What you have to do.
All pictures are to be excluded when the data below is output verbatim.

(Stored data)
※

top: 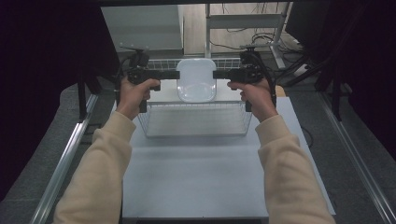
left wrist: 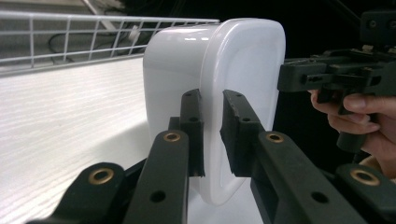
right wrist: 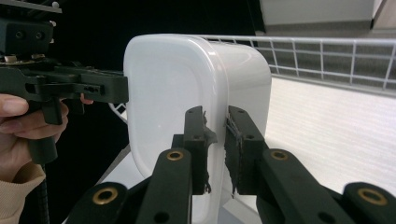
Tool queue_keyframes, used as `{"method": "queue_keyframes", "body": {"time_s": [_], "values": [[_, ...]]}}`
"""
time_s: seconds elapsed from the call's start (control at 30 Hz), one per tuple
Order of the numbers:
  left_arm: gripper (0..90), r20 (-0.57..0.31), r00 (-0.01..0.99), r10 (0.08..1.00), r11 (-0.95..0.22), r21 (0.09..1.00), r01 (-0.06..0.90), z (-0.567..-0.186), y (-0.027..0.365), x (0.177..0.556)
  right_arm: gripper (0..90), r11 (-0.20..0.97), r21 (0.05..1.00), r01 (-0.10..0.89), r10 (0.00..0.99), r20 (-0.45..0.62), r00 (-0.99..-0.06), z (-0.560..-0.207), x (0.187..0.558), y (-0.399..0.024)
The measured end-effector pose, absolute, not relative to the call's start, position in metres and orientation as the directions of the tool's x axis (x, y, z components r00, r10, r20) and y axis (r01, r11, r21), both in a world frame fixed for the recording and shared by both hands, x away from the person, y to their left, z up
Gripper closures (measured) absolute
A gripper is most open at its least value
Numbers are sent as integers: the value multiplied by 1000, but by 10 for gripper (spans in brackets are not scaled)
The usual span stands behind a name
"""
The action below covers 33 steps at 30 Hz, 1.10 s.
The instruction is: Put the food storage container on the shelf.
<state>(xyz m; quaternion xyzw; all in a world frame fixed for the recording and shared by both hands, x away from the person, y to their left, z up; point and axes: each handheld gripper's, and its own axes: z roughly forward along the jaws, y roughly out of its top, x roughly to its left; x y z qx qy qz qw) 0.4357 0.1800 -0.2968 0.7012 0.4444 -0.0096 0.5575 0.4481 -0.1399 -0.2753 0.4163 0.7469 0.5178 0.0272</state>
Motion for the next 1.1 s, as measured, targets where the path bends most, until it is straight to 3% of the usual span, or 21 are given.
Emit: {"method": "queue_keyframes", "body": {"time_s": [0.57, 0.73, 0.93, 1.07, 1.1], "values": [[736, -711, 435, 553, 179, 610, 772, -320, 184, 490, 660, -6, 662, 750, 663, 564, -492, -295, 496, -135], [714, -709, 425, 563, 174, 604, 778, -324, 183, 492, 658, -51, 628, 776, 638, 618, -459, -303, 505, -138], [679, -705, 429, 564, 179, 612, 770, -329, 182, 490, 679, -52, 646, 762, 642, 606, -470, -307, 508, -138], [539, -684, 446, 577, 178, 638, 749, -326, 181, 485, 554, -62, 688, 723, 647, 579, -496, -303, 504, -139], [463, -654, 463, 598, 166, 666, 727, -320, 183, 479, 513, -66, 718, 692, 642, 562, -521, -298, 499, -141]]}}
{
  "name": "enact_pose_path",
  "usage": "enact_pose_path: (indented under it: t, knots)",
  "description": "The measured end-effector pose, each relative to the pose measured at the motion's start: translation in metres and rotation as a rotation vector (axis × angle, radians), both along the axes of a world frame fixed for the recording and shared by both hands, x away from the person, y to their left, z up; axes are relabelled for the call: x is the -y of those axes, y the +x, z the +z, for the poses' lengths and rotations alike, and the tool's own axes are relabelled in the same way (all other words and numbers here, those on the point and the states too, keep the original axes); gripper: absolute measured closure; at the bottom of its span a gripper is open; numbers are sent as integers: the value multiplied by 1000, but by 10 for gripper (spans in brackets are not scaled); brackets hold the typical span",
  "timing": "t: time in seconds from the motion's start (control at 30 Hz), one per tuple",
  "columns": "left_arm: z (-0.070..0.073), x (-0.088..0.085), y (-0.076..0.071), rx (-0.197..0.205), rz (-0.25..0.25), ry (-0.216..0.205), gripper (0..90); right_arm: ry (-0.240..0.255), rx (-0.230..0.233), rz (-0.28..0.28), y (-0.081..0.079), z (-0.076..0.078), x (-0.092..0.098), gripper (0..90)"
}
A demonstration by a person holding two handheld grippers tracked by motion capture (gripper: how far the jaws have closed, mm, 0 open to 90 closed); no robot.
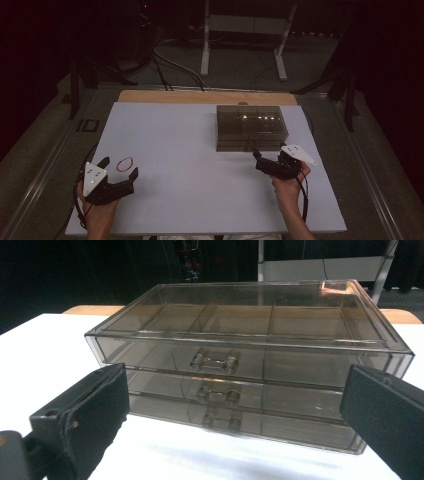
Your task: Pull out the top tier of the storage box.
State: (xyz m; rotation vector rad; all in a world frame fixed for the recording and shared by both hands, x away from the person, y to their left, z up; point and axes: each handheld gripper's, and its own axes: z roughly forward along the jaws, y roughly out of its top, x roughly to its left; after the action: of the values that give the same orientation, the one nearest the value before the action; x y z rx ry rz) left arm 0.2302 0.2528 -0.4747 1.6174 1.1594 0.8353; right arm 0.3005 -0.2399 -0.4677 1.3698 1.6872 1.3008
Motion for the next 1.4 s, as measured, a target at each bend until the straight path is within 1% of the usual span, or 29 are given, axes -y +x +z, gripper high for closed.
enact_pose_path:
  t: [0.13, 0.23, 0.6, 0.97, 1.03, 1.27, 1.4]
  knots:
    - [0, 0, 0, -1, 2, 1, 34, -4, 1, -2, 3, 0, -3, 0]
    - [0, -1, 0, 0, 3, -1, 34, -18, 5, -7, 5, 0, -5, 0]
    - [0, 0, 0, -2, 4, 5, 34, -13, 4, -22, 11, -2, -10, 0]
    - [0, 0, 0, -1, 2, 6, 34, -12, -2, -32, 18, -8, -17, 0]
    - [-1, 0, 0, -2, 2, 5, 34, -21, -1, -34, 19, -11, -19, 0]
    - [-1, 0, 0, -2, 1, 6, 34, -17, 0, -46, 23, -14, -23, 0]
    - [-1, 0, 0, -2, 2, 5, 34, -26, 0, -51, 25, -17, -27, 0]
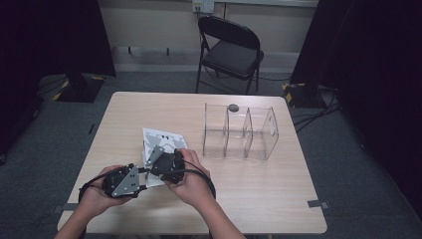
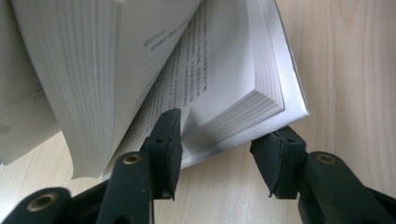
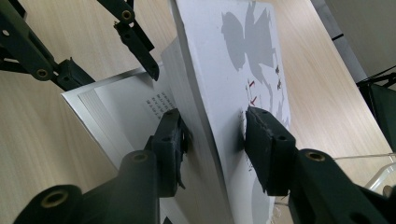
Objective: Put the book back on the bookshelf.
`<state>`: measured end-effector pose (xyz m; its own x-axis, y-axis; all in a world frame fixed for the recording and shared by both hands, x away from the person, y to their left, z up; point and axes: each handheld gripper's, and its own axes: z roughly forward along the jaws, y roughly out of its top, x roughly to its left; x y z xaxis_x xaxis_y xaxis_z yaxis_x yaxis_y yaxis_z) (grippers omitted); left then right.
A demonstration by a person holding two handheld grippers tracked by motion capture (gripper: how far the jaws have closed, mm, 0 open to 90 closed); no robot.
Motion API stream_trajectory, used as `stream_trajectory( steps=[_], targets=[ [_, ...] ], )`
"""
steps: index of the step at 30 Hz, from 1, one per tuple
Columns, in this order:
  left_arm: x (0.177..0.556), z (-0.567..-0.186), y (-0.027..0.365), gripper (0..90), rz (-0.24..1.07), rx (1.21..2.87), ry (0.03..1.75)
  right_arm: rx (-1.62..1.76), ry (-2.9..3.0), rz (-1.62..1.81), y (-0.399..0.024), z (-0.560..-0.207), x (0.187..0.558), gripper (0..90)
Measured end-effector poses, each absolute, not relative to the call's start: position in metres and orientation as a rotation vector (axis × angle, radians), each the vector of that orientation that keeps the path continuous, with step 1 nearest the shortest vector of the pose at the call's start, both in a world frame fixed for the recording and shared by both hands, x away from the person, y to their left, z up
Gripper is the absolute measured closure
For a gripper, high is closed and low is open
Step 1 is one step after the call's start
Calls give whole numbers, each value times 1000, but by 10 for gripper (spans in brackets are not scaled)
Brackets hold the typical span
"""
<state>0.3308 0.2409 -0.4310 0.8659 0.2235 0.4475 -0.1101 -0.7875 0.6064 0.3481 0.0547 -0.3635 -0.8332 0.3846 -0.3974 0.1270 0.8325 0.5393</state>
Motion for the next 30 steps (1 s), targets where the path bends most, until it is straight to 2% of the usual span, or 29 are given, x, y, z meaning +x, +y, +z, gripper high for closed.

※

Result for this task.
top: 
left wrist: 
right wrist: 
Tool queue_keyframes, used as `{"method": "queue_keyframes", "body": {"time_s": [_], "values": [[_, ...]]}}`
"""
time_s: seconds elapsed from the call's start (control at 30 Hz), one per tuple
Order of the numbers:
  left_arm: gripper (0..90), r20 (-0.57..0.31), r00 (-0.01..0.99), r10 (0.08..1.00), r11 (-0.95..0.22), r21 (0.09..1.00), r01 (-0.06..0.90), z (-0.567..-0.186), y (-0.027..0.365), x (0.177..0.556)
  right_arm: gripper (0..90), r11 (-0.20..0.97), r21 (0.05..1.00), r01 (-0.10..0.89), r10 (0.00..0.99), r20 (-0.45..0.62), r00 (-0.99..-0.06), z (-0.560..-0.207), x (0.187..0.558), y (-0.399..0.024)
The measured end-effector pose, absolute, not relative to the call's start, position in metres and orientation as the directions of the tool's x axis (x, y, z components r00, r10, r20) and y axis (r01, r11, r21), both in a world frame fixed for the recording and shared by both hands, x away from the person, y to their left, z up
Gripper closures (measured) absolute
A gripper is most open at its least value
Numbers are sent as integers: the value multiplied by 1000, but by 10 for gripper (spans in brackets are not scaled)
The usual span stands behind a name
"""
The action below covers 33 steps at 30 Hz, 1.10 s.
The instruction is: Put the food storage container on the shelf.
<state>(xyz m; quaternion xyzw; all in a world frame fixed for the recording and shared by both hands, x away from the person, y to their left, z up; point and axes: each handheld gripper's, and its own axes: z roughly forward along the jaws, y roughly out of its top, x roughly to its left; x y z qx qy qz qw) 0.4357 0.1800 -0.2968 0.7012 0.4444 -0.0096 0.5575 0.4481 -0.1399 -0.2753 0.4163 0.7469 0.5178 0.0272</state>
Motion for the next 1.1 s, as measured, targets where the path bends most, until it is straight to 3% of the usual span, or 21 are given.
Emit: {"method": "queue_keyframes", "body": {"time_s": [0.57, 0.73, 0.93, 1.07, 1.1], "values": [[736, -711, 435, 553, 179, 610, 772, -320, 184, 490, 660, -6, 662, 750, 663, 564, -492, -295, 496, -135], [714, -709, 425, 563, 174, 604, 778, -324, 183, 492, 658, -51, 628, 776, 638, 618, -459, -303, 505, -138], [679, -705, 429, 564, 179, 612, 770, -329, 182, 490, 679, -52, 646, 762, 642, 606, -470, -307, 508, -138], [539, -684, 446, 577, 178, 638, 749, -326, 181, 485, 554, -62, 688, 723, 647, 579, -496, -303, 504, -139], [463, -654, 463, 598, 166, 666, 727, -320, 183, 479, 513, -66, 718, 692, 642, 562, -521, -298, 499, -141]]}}
{
  "name": "enact_pose_path",
  "usage": "enact_pose_path: (indented under it: t, knots)",
  "description": "The measured end-effector pose, each relative to the pose measured at the motion's start: translation in metres and rotation as a rotation vector (axis × angle, radians), both along the axes of a world frame fixed for the recording and shared by both hands, x away from the person, y to their left, z up; axes are relabelled for the call: x is the -y of those axes, y the +x, z the +z, for the poses' lengths and rotations alike, and the tool's own axes are relabelled in the same way (all other words and numbers here, those on the point and the states too, keep the original axes); gripper: absolute measured closure; at the bottom of its span a gripper is open; numbers are sent as integers: the value multiplied by 1000, but by 10 for gripper (spans in brackets are not scaled); brackets hold the typical span",
  "timing": "t: time in seconds from the motion's start (control at 30 Hz), one per tuple",
  "columns": "left_arm: z (-0.070..0.073), x (-0.088..0.085), y (-0.076..0.071), rx (-0.197..0.205), rz (-0.25..0.25), ry (-0.216..0.205), gripper (0..90); right_arm: ry (-0.240..0.255), rx (-0.230..0.233), rz (-0.28..0.28), y (-0.081..0.079), z (-0.076..0.078), x (-0.092..0.098), gripper (0..90)"
}
A demonstration by a person holding two handheld grippers tracked by motion capture (gripper: how far the jaws have closed, mm, 0 open to 90 closed); no robot.
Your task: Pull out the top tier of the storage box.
State: (xyz m; rotation vector rad; all in a world frame fixed for the recording and shared by both hands, x away from the person, y to their left, z up; point and axes: each handheld gripper's, and its own axes: z roughly forward along the jaws, y roughly out of its top, x roughly to its left; after the action: of the values that give the same orientation, the one nearest the value before the action; x y z rx ry rz) left arm 0.2302 0.2528 -0.4747 1.6174 1.1594 0.8353; right arm 0.3005 -0.2399 -0.4677 1.3698 1.6872 1.3008
Motion for the next 1.4 s, as measured, a target at each bend until the straight path is within 1% of the usual span, or 29 are given, axes -y +x +z, gripper high for closed.
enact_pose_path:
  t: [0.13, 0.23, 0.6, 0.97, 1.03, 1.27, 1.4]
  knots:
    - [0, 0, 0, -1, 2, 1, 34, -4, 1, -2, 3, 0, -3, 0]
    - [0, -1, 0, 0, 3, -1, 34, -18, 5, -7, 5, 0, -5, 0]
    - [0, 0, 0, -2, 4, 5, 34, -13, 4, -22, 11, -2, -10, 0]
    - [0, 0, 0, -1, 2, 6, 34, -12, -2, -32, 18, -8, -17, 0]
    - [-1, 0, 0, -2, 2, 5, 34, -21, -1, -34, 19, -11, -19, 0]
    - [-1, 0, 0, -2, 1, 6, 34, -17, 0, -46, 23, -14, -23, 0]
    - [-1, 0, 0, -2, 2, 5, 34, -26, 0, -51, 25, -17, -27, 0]
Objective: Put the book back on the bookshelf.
`<state>`: measured end-effector pose (xyz m; its own x-axis, y-axis; all in a world frame fixed for the recording and shared by both hands, x away from the person, y to their left, z up; point and axes: each handheld gripper's, and its own axes: z roughly forward along the jaws, y roughly out of its top, x roughly to its left; x y z xaxis_x xaxis_y xaxis_z yaxis_x yaxis_y yaxis_z) (grippers omitted); left then right.
A demonstration by a person holding two handheld grippers tracked by motion capture (gripper: how far the jaws have closed, mm, 0 open to 90 closed); no robot.
Motion API stream_trajectory, used as `stream_trajectory( steps=[_], targets=[ [_, ...] ], )`
"""
steps: index of the step at 30 Hz, from 1, one per tuple
Columns, in this order:
  left_arm: x (0.177..0.556), z (-0.567..-0.186), y (-0.027..0.365), gripper (0..90), rz (-0.24..1.07), rx (1.21..2.87), ry (0.03..1.75)
  right_arm: rx (-1.62..1.76), ry (-2.9..3.0), rz (-1.62..1.81), y (-0.399..0.024), z (-0.560..-0.207), x (0.187..0.558), gripper (0..90)
Measured end-effector poses, each absolute, not relative to the call's start: position in metres and orientation as a rotation vector (axis × angle, radians), each the vector of that orientation that keeps the path continuous, with step 1 nearest the shortest vector of the pose at the call's start, both in a world frame fixed for the recording and shared by both hands, x away from the person, y to their left, z up
Gripper is the absolute measured closure
For a gripper, high is closed and low is open
Step 1 is one step after the call's start
Calls give whole numbers, each value times 1000, but by 10 for gripper (spans in brackets are not scaled)
Brackets hold the typical span
"""
<state>0.3308 0.2409 -0.4310 0.8659 0.2235 0.4475 -0.1101 -0.7875 0.6064 0.3481 0.0547 -0.3635 -0.8332 0.3846 -0.3974 0.1270 0.8325 0.5393</state>
Motion for the next 30 steps (1 s), targets where the path bends most, until it is straight to 2% of the usual span, or 29 are given, x, y, z meaning +x, +y, +z, gripper high for closed.

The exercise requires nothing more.